Isolate every line in the records below with "find" in it.

Working data below:

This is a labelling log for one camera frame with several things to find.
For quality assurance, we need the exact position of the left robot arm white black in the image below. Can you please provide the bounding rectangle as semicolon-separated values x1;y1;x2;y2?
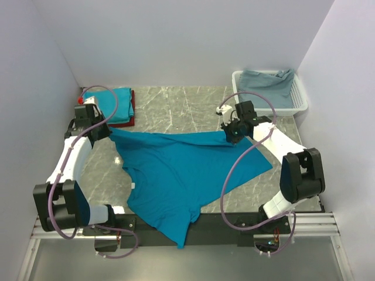
33;103;117;235

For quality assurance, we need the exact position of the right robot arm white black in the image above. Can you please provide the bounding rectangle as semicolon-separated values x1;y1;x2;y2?
216;101;325;234

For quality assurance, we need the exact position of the folded light teal t shirt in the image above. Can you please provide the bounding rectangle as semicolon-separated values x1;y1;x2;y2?
83;88;134;125

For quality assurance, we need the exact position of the grey blue t shirt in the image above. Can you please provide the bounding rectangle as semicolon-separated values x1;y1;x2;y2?
237;68;295;109

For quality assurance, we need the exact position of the folded red t shirt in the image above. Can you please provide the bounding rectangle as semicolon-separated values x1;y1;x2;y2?
108;90;135;128

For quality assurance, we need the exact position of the white plastic basket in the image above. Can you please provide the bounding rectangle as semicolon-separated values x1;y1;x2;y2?
231;70;308;116

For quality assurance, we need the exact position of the black base beam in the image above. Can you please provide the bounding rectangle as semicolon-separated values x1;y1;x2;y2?
83;213;291;252

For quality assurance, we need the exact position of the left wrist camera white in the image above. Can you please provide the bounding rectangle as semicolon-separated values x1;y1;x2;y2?
77;96;98;106

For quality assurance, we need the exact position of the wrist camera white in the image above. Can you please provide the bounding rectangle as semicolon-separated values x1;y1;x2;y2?
216;104;233;125
77;96;98;106

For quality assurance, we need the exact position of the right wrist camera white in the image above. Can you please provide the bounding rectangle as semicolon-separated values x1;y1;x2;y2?
216;104;233;125

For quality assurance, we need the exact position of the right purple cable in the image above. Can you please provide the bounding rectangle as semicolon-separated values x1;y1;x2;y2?
219;91;296;256

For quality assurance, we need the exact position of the purple cable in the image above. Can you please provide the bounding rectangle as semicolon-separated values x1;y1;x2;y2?
219;91;296;256
46;85;139;259

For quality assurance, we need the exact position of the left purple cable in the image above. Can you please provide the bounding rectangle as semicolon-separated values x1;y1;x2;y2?
46;85;139;259

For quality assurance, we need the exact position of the aluminium rail frame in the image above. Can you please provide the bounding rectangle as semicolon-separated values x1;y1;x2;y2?
17;87;352;281

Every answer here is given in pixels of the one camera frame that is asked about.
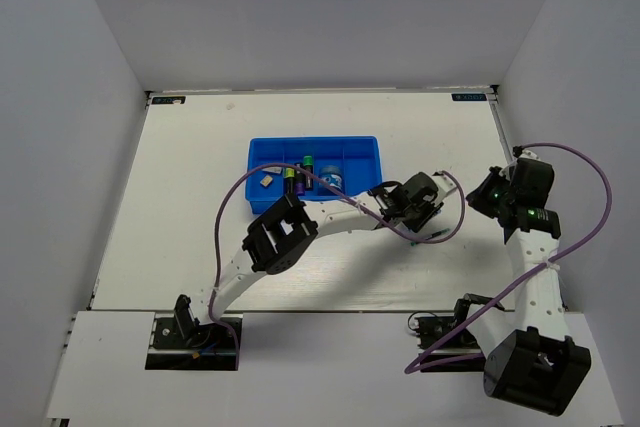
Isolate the purple capped black highlighter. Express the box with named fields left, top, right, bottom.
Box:
left=294, top=162, right=306, bottom=196

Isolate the small tan wooden block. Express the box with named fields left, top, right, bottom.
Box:
left=260, top=175, right=274, bottom=188

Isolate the green ink pen refill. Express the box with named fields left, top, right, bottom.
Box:
left=410, top=228, right=450, bottom=247

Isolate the yellow capped black highlighter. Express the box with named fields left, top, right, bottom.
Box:
left=283, top=167, right=296, bottom=194

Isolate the right table corner label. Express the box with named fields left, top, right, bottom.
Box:
left=451, top=92, right=487, bottom=102

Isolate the table corner label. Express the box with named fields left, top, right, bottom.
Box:
left=451, top=92, right=487, bottom=102
left=151, top=96, right=186, bottom=105

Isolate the blue labelled round jar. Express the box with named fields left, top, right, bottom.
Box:
left=318, top=165, right=344, bottom=196

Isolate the grey white eraser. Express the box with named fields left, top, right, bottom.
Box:
left=262, top=165, right=282, bottom=175

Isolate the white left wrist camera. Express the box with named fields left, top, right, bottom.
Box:
left=431, top=172, right=458, bottom=203

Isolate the green capped black highlighter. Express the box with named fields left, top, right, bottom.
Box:
left=302, top=155, right=314, bottom=192

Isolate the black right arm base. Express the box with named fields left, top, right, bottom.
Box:
left=404, top=293, right=505, bottom=375

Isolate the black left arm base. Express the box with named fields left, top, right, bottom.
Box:
left=145, top=316, right=238, bottom=371

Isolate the blue plastic divided tray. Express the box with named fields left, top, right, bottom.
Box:
left=245, top=136, right=382, bottom=215

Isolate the left table corner label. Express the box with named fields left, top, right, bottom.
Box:
left=151, top=96, right=186, bottom=105

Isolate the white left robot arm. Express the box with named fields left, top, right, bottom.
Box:
left=174, top=172, right=457, bottom=348

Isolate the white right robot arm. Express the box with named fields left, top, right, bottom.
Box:
left=451, top=151, right=591, bottom=417

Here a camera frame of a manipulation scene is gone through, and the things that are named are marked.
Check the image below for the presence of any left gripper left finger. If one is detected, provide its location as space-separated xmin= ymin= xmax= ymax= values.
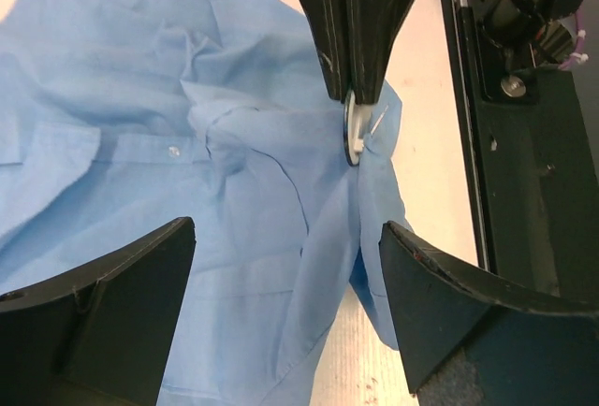
xmin=1 ymin=217 xmax=196 ymax=405

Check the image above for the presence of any round blue badge pin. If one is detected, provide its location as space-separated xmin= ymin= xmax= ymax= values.
xmin=343 ymin=90 xmax=388 ymax=167

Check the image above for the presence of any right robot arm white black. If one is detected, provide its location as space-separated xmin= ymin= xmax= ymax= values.
xmin=299 ymin=0 xmax=583 ymax=105

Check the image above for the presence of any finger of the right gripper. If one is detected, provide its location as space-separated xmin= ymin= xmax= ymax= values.
xmin=299 ymin=0 xmax=351 ymax=101
xmin=346 ymin=0 xmax=415 ymax=105

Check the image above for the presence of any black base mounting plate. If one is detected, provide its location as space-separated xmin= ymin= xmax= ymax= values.
xmin=441 ymin=0 xmax=598 ymax=302

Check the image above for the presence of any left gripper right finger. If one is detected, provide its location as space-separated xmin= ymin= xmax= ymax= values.
xmin=379 ymin=222 xmax=598 ymax=405

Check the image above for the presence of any blue button-up shirt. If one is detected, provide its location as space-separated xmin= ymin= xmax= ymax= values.
xmin=1 ymin=0 xmax=405 ymax=405

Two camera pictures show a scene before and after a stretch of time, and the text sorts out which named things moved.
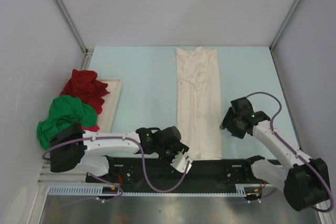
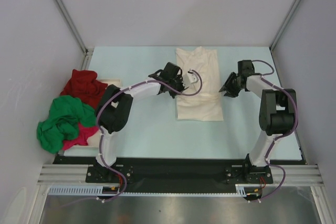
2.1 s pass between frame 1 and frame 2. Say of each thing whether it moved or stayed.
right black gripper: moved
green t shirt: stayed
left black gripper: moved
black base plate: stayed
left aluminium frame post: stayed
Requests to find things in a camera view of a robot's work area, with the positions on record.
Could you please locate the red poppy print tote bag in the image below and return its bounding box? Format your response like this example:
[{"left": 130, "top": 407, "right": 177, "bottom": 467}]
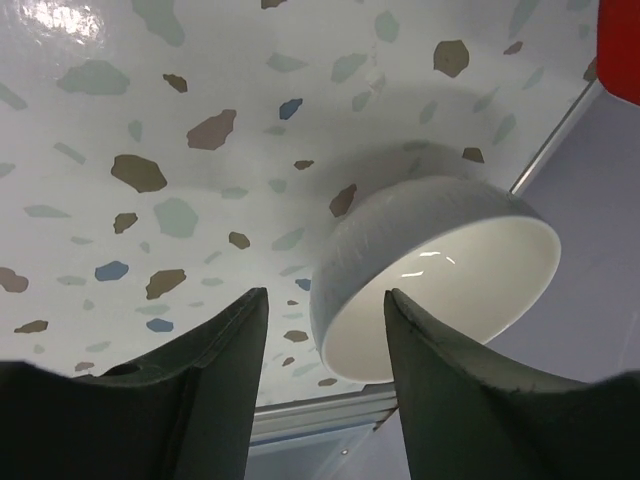
[{"left": 583, "top": 0, "right": 640, "bottom": 106}]

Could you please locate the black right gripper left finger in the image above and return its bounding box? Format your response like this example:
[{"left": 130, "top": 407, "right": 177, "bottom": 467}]
[{"left": 1, "top": 288, "right": 269, "bottom": 479}]

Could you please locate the plain white bowl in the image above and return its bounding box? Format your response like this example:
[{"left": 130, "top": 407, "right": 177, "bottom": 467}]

End of Working data.

Response to this exercise:
This is a labelling log for one camera frame with several things to find.
Requests to find things in a camera view of a robot's work area, with the positions on record.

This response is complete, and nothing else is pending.